The only party mentioned for the use of DRM are authors. Therefore no one else can add DRM to an author's work without the author's permission.
If the WIPO meant the distributors/publishers to be able to use DRM, they would have been mentioned in the text about it.
Mad Hatter,
We can't rely on the WIPO treaty language. Many technology people in the USA did back in the late 1990's, and out of that they got the DMCA. Canadians will be infringing or not based on the language of our Copyright and other acts, not treaty language.
If we were going on the treaty language, I would be unconcerned with legal protection for technical measures. It would not protect a new "right of non-interoperability" as that is not a right "under this Treaty or the Berne Convention". It would also not protect non-owner locks on technology, as that doesn't relate to Copyright at all.
From that language expect that technical measures would form part of the remedies section of Copyright, offering statutory damages in situations where a technical measure was circumvented in order to infringe copyright (the technical measure used as indication of intent). That is not, however, even remotely close to what the Liberals, Conservatives or Bloc have articulated thus far.
The problem is, people without adequate technical knowledge (and with the "help" of monopolists in the technology industry) are creating bills out of the treaty language. What we end up with is something that doesn't remotely resemble a reasonable interpretation of the treaties, and yet they are alleged to be enabling legislation for these treaties.

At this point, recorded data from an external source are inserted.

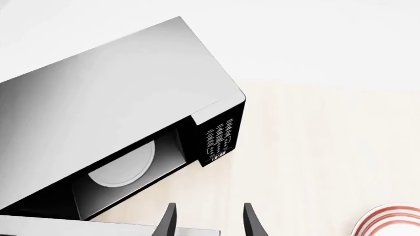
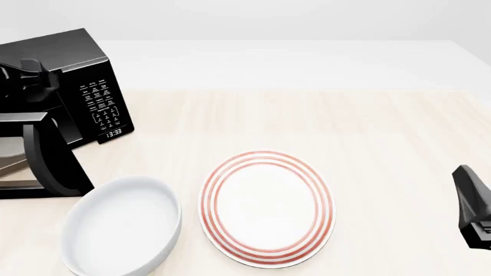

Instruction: Open the microwave.

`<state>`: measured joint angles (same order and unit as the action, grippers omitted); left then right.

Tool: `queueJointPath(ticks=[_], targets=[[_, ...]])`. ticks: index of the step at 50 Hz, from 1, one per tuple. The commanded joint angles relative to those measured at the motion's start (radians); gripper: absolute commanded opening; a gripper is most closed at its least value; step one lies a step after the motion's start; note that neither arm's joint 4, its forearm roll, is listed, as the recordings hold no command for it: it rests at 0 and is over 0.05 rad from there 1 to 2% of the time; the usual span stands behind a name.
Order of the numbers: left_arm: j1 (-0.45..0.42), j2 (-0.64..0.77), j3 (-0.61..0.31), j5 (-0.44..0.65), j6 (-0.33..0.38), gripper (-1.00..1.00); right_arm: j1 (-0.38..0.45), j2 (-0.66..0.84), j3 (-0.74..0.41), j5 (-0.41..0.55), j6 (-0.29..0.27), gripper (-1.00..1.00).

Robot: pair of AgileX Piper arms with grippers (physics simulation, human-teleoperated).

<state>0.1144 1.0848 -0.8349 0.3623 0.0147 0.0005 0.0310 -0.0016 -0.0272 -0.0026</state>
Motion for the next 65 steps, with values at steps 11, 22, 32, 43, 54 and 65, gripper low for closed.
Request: queueJointPath(ticks=[11,22,32,43,54,65], targets=[[0.051,0.009,0.024,-0.020,0.001,1.00,0.000,0.001,0.000,-0.001,0.000,1.00],[0.059,0.050,0.014,-0.050,0.003,1.00,0.000,0.002,0.000,-0.001,0.000,1.00],[0.061,0.076,0.014,-0.075,0.001,1.00,0.000,0.001,0.000,-0.001,0.000,1.00],[0.080,0.100,0.038,-0.098,-0.006,1.00,0.000,0.001,0.000,-0.001,0.000,1.00],[0.103,0.102,0.061,-0.112,-0.006,1.00,0.000,0.001,0.000,-0.001,0.000,1.00],[0.124,0.101,0.071,-0.115,0.002,1.00,0.000,0.002,0.000,-0.001,0.000,1.00]])
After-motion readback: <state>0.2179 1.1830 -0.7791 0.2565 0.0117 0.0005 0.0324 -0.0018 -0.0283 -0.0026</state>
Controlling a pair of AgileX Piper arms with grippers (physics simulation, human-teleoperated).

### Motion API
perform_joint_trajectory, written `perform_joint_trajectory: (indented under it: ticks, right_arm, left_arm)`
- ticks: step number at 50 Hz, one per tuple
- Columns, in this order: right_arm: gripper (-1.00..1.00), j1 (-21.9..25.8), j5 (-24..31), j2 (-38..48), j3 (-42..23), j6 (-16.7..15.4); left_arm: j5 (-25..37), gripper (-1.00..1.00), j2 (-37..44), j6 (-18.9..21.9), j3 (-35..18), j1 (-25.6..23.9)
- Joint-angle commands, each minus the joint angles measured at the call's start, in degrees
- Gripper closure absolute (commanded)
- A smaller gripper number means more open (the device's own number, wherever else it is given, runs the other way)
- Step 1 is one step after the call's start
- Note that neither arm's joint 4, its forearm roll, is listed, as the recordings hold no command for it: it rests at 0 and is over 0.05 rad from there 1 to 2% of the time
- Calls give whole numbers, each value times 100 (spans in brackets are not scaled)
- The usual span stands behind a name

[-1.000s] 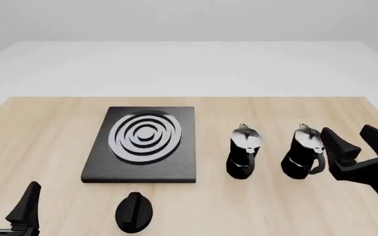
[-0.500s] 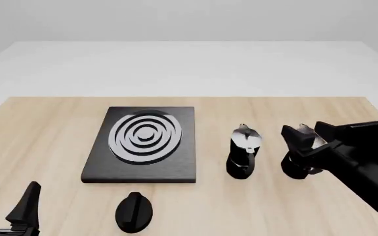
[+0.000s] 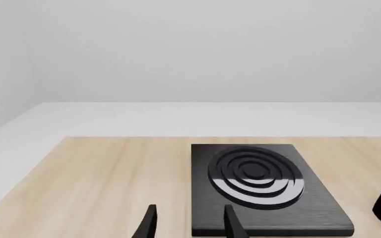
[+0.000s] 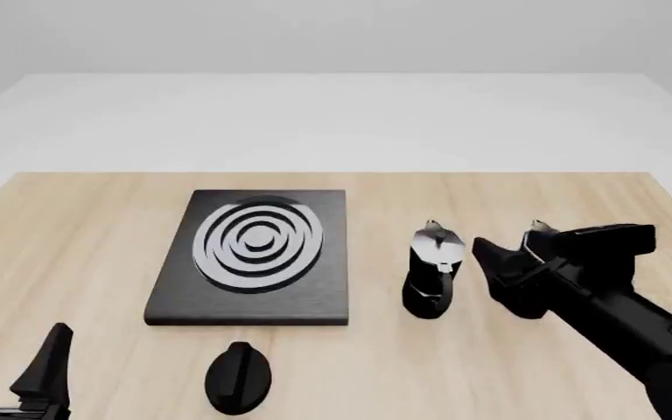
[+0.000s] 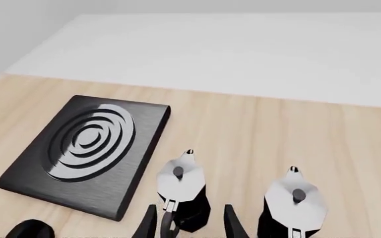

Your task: Put both moka pots on the stove.

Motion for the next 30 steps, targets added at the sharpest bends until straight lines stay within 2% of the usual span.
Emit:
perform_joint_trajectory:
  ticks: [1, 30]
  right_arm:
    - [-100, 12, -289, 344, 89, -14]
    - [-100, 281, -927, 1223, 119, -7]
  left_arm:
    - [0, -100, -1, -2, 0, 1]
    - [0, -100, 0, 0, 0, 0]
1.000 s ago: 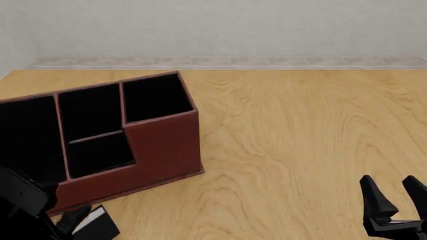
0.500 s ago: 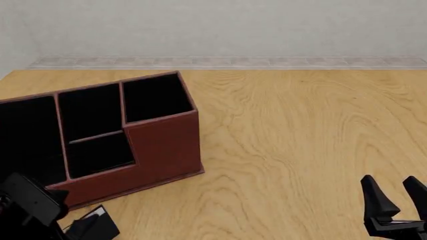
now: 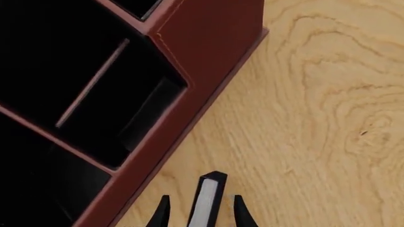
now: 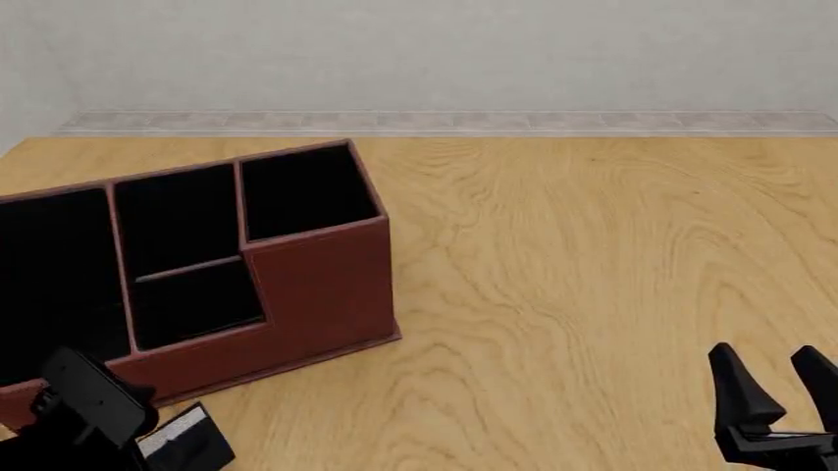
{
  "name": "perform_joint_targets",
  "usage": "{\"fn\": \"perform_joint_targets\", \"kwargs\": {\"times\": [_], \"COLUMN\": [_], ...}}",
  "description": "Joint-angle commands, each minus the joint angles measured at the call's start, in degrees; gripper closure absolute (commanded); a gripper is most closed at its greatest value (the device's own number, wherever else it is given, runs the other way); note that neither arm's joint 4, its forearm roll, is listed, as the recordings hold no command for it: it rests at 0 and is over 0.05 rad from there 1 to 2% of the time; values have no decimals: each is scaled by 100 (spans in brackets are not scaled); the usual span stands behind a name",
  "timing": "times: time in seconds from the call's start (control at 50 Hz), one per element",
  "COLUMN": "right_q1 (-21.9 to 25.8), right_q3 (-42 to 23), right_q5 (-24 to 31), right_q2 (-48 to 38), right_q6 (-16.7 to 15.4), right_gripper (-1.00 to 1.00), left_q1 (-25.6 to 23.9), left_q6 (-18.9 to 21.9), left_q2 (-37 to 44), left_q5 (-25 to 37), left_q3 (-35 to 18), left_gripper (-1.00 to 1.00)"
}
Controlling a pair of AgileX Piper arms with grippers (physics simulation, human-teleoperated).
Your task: Pick up the book and place it in the left compartment of the caddy.
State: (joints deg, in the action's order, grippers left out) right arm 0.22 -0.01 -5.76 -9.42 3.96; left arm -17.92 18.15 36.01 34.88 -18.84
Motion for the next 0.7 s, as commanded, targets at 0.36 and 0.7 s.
{"fn": "perform_joint_targets", "kwargs": {"times": [0.36, 0.7], "right_q1": [-5, -10], "right_q3": [0, 0], "right_q5": [-71, -90], "right_q2": [-101, -120], "right_q6": [78, 83], "right_gripper": [-100, -100], "left_q1": [350, 256], "left_q6": [116, -101], "left_q2": [330, 563], "left_q5": [-293, -647], "left_q3": [332, 612], "left_gripper": [-100, -100]}}
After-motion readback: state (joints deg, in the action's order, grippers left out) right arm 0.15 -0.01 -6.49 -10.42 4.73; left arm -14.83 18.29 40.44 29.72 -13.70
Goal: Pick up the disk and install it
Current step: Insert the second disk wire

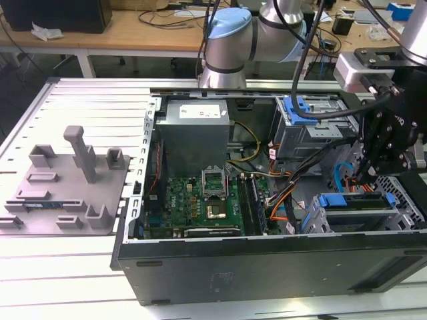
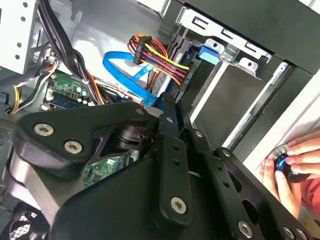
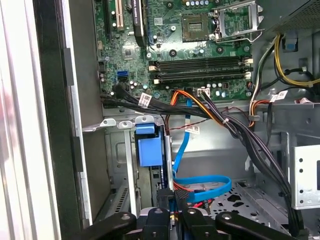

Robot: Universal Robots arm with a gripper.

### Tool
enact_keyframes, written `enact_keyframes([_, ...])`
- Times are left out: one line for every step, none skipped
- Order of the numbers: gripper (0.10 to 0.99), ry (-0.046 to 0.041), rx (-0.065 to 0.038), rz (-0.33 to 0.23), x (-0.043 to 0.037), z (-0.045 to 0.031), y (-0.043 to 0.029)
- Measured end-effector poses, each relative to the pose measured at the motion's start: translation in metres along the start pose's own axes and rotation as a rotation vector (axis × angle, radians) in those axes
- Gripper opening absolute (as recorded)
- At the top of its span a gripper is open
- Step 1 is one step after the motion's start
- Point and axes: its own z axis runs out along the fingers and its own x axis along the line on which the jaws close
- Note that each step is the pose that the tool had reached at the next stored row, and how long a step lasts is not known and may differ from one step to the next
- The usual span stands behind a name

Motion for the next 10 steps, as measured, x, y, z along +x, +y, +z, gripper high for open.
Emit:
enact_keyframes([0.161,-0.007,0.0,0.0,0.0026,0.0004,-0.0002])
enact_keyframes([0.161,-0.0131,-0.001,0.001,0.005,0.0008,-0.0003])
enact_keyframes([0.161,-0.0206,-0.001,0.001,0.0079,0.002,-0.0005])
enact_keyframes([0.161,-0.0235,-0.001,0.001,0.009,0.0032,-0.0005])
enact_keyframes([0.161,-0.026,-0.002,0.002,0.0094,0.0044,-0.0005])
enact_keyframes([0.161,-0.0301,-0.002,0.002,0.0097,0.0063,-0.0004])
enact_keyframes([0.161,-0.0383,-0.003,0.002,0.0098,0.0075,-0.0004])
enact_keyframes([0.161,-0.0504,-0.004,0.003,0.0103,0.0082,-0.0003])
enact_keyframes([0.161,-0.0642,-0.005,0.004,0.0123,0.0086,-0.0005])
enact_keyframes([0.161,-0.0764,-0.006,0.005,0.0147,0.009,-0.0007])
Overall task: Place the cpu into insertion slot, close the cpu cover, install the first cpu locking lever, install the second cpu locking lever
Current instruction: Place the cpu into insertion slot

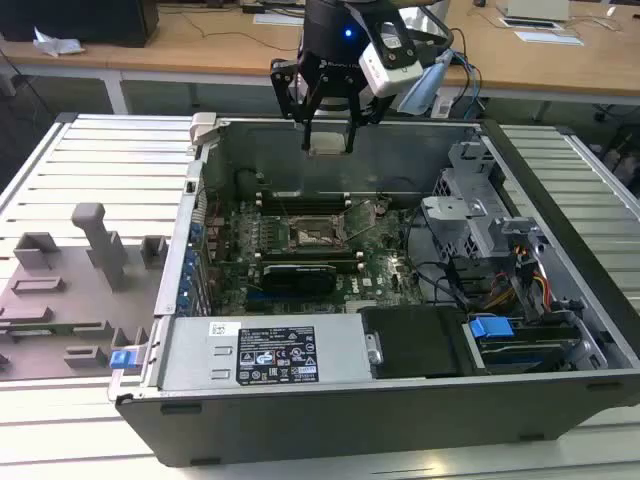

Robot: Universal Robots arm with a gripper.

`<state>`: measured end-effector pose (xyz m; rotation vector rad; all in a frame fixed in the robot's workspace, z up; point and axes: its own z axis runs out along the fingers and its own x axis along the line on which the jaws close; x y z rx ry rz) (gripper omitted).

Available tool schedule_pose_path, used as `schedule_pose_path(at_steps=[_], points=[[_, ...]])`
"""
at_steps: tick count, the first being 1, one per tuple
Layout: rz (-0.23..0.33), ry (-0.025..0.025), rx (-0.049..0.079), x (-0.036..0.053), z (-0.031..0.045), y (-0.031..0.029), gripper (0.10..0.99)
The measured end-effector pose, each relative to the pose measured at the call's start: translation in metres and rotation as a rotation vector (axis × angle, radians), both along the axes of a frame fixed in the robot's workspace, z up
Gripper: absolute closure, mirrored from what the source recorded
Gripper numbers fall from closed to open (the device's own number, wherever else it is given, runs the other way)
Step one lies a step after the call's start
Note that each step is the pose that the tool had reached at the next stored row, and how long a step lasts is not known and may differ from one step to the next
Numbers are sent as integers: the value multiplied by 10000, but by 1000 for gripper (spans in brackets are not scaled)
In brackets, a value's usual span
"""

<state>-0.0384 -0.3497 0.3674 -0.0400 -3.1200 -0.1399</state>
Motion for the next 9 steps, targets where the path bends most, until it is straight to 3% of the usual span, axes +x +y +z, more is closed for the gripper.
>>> schedule_pose_path(at_steps=[5,9], points=[[0,0,-24,0,-116,0,545],[0,0,-25,0,-163,0,545]])
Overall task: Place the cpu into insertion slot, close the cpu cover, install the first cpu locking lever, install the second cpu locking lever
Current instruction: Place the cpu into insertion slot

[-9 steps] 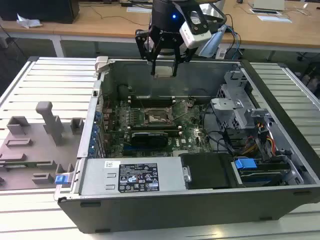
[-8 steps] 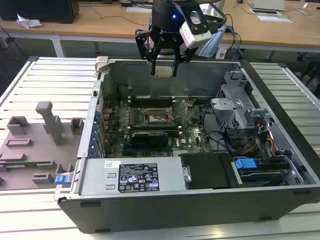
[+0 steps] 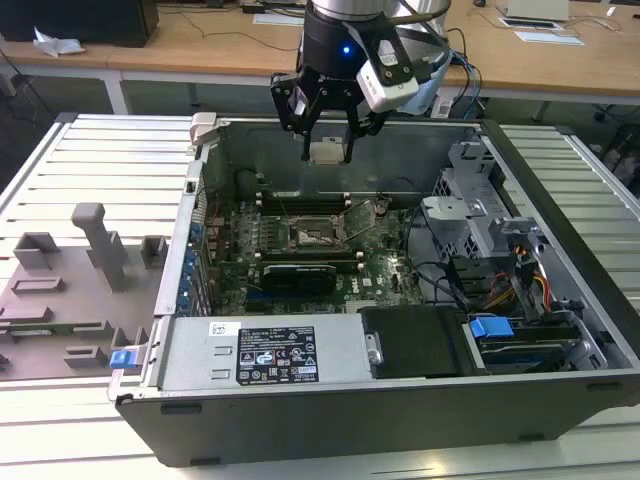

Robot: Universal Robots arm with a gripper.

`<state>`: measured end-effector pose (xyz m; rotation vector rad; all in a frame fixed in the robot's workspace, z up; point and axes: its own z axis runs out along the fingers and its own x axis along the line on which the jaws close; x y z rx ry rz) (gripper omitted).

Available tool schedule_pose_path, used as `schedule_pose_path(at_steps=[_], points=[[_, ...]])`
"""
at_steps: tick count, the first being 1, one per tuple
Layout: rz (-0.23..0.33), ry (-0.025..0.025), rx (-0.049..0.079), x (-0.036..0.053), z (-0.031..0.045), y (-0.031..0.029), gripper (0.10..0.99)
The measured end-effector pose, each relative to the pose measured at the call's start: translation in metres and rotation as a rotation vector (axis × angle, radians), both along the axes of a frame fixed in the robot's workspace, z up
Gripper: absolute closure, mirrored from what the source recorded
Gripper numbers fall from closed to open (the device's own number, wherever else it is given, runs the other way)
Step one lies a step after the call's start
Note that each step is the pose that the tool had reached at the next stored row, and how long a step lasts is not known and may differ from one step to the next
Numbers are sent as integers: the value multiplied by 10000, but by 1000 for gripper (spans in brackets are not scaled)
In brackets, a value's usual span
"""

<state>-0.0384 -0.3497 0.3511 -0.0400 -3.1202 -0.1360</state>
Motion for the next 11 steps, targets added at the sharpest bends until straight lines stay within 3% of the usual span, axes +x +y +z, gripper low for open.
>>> schedule_pose_path(at_steps=[11], points=[[0,1,-19,0,-98,0,545]])
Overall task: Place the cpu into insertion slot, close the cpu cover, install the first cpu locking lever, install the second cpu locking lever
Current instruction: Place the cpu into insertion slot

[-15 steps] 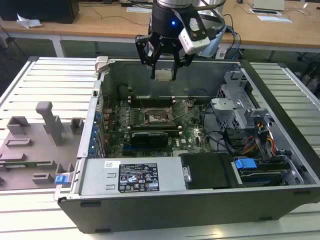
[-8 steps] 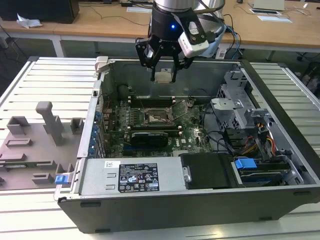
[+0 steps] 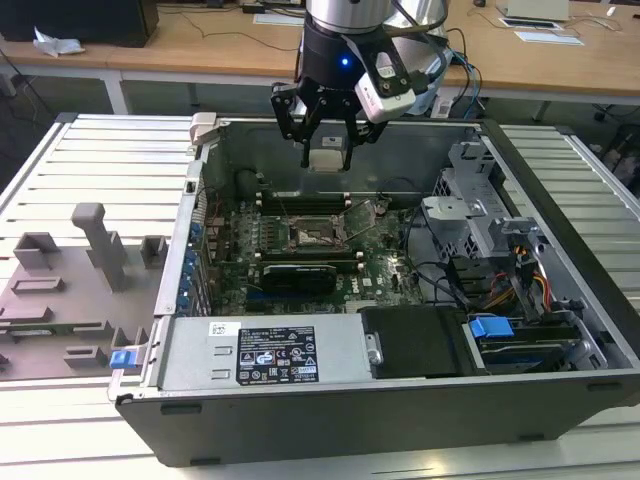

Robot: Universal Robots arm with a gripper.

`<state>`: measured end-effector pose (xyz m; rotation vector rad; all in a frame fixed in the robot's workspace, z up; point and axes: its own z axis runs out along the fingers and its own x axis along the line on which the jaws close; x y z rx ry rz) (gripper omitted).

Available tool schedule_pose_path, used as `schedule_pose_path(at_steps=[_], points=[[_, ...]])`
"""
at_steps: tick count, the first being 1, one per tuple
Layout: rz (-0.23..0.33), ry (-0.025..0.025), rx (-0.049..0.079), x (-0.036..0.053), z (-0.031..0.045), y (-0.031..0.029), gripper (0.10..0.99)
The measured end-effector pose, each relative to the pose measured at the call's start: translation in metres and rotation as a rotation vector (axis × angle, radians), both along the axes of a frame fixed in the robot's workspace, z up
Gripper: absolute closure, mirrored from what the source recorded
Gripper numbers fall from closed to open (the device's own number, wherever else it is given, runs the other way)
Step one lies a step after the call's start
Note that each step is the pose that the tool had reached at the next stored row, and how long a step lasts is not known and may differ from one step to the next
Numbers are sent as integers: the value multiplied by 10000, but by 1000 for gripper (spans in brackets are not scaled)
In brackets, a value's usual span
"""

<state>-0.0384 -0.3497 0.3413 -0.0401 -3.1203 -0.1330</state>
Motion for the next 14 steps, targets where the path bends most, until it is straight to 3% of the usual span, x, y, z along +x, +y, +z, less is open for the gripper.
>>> schedule_pose_path(at_steps=[14], points=[[1,-1,-22,0,-71,0,545]])
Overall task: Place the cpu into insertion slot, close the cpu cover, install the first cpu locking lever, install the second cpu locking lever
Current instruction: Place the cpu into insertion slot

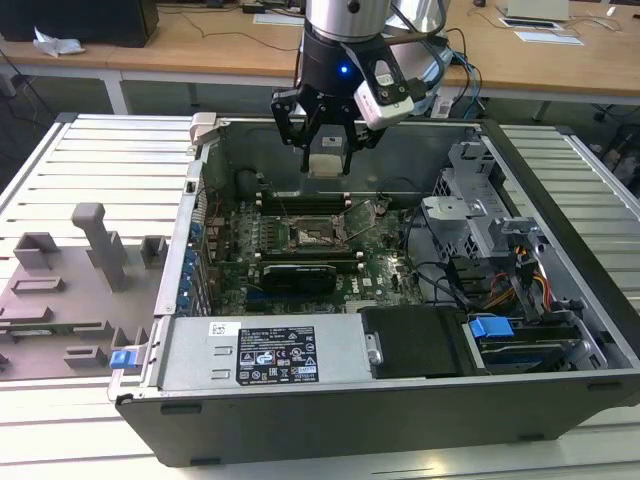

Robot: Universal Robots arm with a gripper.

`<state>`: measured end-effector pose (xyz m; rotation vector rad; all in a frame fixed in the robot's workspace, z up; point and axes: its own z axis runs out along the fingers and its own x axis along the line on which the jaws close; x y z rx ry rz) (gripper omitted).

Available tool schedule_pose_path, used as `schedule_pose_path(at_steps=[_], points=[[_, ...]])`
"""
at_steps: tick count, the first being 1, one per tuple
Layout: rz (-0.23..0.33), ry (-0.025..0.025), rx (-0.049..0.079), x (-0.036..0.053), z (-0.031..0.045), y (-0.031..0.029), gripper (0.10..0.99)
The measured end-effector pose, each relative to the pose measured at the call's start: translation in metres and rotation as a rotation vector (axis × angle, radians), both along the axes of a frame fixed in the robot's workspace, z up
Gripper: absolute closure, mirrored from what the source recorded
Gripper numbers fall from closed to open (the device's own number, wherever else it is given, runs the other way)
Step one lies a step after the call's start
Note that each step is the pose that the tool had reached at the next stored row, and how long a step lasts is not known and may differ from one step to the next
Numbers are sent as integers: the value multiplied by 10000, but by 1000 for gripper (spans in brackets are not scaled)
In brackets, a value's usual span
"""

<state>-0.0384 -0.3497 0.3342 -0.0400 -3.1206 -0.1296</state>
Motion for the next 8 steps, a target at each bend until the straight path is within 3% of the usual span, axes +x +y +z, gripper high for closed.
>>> schedule_pose_path(at_steps=[8], points=[[0,1,0,0,-44,0,545]])
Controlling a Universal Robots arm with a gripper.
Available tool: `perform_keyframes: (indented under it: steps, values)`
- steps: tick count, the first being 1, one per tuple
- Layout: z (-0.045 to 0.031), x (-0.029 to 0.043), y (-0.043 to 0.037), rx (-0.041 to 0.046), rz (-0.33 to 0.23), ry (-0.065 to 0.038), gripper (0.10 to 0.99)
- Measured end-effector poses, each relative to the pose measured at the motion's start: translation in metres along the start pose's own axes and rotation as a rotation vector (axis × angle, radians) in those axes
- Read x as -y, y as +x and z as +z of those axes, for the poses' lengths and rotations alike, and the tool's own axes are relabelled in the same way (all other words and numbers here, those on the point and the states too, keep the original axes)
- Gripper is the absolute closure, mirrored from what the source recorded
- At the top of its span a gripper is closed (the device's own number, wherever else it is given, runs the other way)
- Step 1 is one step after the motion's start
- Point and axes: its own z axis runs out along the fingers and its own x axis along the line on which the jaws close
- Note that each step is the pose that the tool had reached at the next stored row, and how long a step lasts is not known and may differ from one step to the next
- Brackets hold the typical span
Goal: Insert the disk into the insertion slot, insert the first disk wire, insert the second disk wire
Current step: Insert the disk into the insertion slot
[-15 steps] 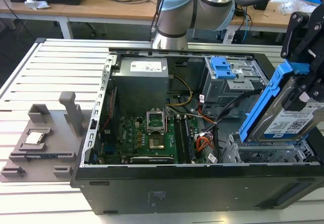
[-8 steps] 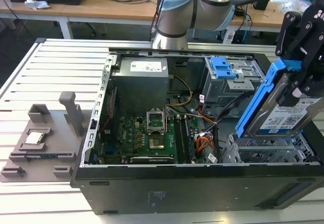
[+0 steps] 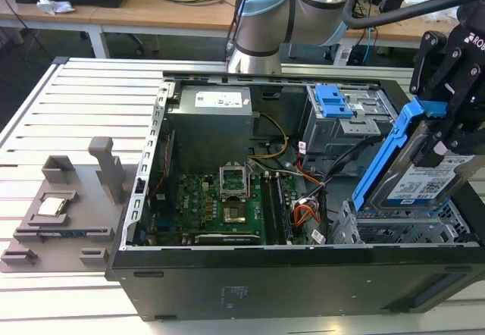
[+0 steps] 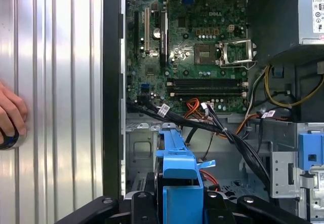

Similar issues with "rights management information". When I first read about this from the treaties I was supportive, until I heard lawyers talking about concepts entirely foreign to what I would consider rights management information.
Russell,
I am advocating to using the treaty language to change the bill when it is published. James is already aware that this bill will be the center of a firestorm, but I believe he's going ahead anyway with the digital locks (this is a guess based on something he said).